Module 1: Introduction, including introduction to archaeology and African archaeology, and geographical settings.


Module 2: Methods, including introduction to chronology and methods; fieldwork (archaeological survey: ground, aerial, subsurface reconnaissance, and using mobile applications); Lab work (archaeobotany: the study of charcoal and the study of pollen; animal bones: Technology and function; Lithic technology and micromorphology; Introduction to the study of pottery and archaeometry; zooarchaeology); human remains (biological anthropology and archaeogenetic); and Rock art.

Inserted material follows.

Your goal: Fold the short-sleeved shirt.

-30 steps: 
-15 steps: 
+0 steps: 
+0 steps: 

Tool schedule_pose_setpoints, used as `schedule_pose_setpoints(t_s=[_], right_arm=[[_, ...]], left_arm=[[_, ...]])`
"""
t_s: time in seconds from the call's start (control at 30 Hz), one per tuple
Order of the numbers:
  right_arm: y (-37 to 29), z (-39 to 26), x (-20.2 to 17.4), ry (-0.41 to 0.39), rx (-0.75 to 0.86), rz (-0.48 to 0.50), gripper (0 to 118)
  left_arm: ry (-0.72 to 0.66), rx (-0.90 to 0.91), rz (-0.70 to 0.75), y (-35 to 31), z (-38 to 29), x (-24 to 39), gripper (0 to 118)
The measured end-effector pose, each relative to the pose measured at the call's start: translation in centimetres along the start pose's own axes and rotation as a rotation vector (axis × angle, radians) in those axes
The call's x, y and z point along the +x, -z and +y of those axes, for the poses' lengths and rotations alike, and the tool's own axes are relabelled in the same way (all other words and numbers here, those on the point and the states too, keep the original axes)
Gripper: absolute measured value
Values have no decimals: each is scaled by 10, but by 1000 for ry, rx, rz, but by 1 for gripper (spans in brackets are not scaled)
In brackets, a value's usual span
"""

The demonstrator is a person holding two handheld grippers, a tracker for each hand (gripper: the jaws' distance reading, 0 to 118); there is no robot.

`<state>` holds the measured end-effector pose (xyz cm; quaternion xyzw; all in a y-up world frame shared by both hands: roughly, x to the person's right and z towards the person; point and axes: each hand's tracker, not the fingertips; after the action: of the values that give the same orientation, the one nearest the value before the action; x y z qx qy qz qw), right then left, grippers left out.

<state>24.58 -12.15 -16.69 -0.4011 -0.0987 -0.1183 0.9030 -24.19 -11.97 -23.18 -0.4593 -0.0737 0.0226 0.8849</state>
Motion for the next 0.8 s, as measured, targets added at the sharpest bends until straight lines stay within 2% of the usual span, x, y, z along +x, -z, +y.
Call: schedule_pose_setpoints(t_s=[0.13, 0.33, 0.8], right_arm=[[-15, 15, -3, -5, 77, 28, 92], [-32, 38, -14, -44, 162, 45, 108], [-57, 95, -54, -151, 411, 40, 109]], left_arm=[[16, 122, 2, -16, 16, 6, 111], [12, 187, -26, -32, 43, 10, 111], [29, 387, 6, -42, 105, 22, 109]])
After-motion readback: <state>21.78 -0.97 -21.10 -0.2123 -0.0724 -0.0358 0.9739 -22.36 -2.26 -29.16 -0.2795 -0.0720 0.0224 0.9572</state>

Module 3: Heritage management, including introduction to heritage management, conservation and presentation, local development, and community-based management.


Module 4: Case studies, putting together the knowledge acquire in the previous modules the case studies bring to live in a practical way, what the students have been learning. The case studies are presented by researchers working in different regions in Africa: • Contacts of hunter-gatherers and early farming communities in today’s Southern Mozambique, Changalane, Mozambique, by Jörg Linstädter, German Archaeological Institute, and Décio Muianga, Eduardo Mondlane University. • Cultivated Landscapes - Archaeobotanical research in the West African Savanna, by Alexa Höhn, Goethe University in Frankfurt, Germany. • De-greening of the Sahara - Archaeobotanical research in Northern Chad, Michèlle Diniez, German Archaeological Institute, in Berlin, Germany. • The Stone Age of Mozambique: Niassa & Massingir, Nuno Bicho, ICArEhB, Algarve University, Portugal.